Task description: An exact reproduction of the records is required, with all pictures omitted.

START Data to examine

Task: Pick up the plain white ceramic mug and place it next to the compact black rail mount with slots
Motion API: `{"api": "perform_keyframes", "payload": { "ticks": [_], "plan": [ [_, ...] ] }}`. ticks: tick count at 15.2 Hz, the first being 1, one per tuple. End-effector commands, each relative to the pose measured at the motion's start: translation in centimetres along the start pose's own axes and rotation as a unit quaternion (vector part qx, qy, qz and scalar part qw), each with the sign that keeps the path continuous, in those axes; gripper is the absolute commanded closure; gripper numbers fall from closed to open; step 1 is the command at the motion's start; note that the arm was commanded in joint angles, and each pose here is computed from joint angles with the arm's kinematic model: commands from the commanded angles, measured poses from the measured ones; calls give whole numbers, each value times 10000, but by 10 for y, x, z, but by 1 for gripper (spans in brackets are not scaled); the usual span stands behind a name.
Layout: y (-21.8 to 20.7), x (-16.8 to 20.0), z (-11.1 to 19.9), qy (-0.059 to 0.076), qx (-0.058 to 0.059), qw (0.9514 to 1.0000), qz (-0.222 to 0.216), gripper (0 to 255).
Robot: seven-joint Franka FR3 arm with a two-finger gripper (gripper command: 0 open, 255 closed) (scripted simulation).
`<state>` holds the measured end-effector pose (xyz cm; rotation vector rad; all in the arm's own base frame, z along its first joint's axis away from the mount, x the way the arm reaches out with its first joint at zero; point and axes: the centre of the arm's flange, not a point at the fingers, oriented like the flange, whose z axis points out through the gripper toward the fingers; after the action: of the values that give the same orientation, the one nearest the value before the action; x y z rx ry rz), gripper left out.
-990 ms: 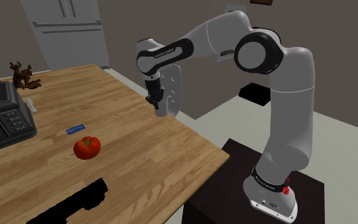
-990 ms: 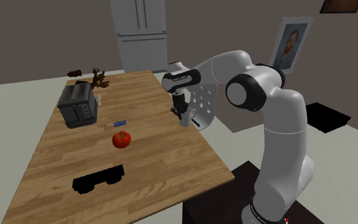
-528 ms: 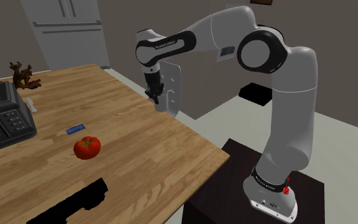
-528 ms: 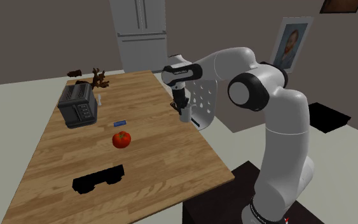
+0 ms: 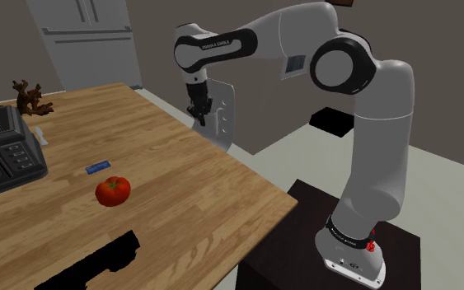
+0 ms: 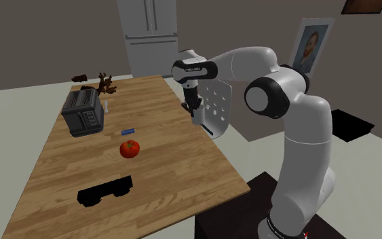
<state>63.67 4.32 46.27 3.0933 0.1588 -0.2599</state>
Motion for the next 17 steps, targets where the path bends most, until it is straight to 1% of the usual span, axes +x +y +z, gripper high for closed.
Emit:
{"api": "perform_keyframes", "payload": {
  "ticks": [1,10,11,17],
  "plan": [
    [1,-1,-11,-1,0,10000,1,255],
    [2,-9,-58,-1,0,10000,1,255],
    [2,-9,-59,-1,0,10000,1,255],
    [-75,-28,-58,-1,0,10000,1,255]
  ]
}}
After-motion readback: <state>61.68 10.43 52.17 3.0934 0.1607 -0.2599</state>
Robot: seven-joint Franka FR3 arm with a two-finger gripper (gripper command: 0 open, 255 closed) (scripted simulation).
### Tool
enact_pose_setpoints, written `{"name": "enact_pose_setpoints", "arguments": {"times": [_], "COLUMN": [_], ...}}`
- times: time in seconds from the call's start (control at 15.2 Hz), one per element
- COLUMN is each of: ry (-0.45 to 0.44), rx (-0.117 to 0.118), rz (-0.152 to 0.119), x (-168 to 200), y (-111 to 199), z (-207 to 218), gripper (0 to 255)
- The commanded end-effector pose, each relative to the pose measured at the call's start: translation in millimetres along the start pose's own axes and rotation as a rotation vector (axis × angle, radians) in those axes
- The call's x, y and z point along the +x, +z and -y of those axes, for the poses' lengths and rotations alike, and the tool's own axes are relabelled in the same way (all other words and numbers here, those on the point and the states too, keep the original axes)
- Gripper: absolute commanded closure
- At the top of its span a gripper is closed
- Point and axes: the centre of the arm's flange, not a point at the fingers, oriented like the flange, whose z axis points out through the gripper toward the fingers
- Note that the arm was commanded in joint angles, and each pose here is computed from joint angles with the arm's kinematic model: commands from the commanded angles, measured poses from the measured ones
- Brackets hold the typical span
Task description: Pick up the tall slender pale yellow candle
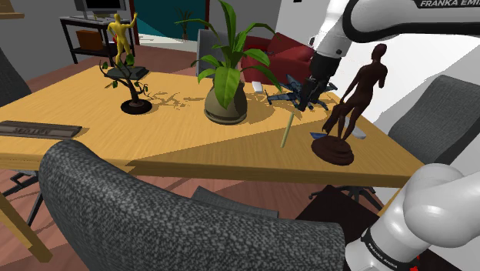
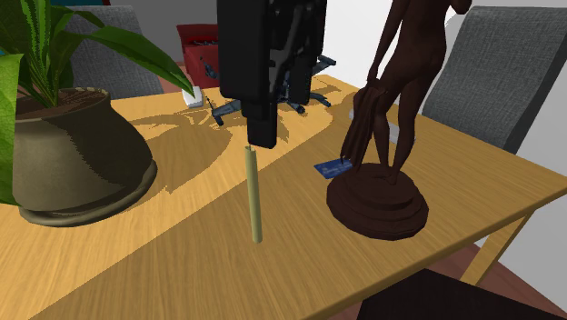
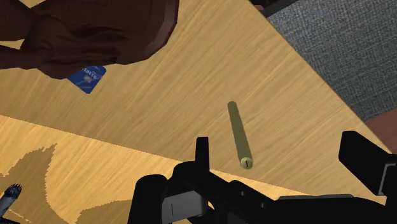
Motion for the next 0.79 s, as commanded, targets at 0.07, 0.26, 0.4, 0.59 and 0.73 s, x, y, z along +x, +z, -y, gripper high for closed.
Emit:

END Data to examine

Answer area:
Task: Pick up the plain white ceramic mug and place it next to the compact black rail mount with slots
Motion API: `{"api": "perform_keyframes", "payload": { "ticks": [_], "plan": [ [_, ...] ] }}`. ticks: tick count at 15.2 Hz, the first being 1, one per tuple. End-effector commands, each relative to the pose measured at the motion's start: translation in centimetres along the start pose's own axes and rotation as a unit quaternion (vector part qx, qy, qz and scalar part qw), each with the sign that keeps the path continuous, in those axes; gripper is the absolute commanded closure; gripper numbers fall from closed to open; step 1 is the command at the motion's start; note that the arm was commanded in joint angles, and each pose here is computed from joint angles with the arm's kinematic model: commands from the commanded angles, measured poses from the measured ones; calls give whole numbers, each value times 10000, but by 10 for y, x, z, but by 1 for gripper (spans in brackets are not scaled); the usual span stands behind a name.
Layout: y (-21.8 to 20.7), x (-16.8 to 20.0), z (-11.1 to 19.9), qy (-0.059 to 0.076), qx (-0.058 to 0.059), qw (0.9514 to 1.0000), qz (-0.222 to 0.216), gripper (0 to 255).
Robot: seven-joint Franka FR3 arm with a two-finger gripper (gripper command: 0 open, 255 closed) (scripted simulation).
`<state>` holds the measured end-effector pose (xyz cm; rotation vector rad; all in the arm's own base frame, z along its first joint's axis away from the mount, x the way the arm reaches out with its first joint at zero; point and axes: the centre of the arm's flange, not a point at the fingers, oriented like the flange, whose z axis points out through the gripper toward the fingers; after the action: of the values that give the same orientation, the one nearest the value before the action; x y z rx ry rz), gripper left out.
-990 ms: 
-990 ms: 
-528 ms: 
-528 ms: 
+0 ms: 
+0 ms: 
<state>63.67 4.32 46.27 3.0933 0.1588 -0.2599</state>
Motion for the next 17 steps, targets where the path bends most, until it is straight to 1% of the usual span, axes +x +y +z, gripper high for closed.
Emit:
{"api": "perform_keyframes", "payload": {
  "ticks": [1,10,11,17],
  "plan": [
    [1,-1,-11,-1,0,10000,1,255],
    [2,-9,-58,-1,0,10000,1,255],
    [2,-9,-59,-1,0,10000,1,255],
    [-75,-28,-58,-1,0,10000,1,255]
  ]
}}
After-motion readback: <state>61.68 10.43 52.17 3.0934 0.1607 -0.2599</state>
Robot: seven-joint Franka FR3 arm with a two-finger gripper (gripper command: 0 open, 255 closed) (scripted simulation).
### Tool
enact_pose_setpoints, written `{"name": "enact_pose_setpoints", "arguments": {"times": [_], "COLUMN": [_], ...}}`
- times: time in seconds from the call's start (control at 15.2 Hz), one per element
- COLUMN is each of: ry (-0.45 to 0.44), rx (-0.117 to 0.118), rz (-0.152 to 0.119), x (-168 to 200), y (-111 to 199), z (-207 to 218), gripper (0 to 255)
- The commanded end-effector pose, each relative to the pose measured at the call's start: translation in millimetres along the start pose's own axes and rotation as a rotation vector (axis × angle, radians) in those axes
- The call's x, y and z point along the +x, +z and -y of those axes, for the poses' lengths and rotations alike, and the tool's own axes are relabelled in the same way (all other words and numbers here, those on the point and the states too, keep the original axes)
- Gripper: absolute commanded closure
- At the top of its span a gripper is closed
- Point and axes: the centre of the arm's flange, not a point at the fingers, oriented like the flange, whose z axis points out through the gripper toward the fingers
- Note that the arm was commanded in joint angles, and each pose here is computed from joint angles with the arm's kinematic model: commands from the commanded angles, measured poses from the measured ones
- Brackets hold the typical span
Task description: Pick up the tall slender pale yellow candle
Motion for the next 0.79 s, as commanded, targets at 0.07, 0.26, 0.4, 0.59 and 0.73 s, x, y, z along +x, +z, -y, gripper high for closed.
Emit:

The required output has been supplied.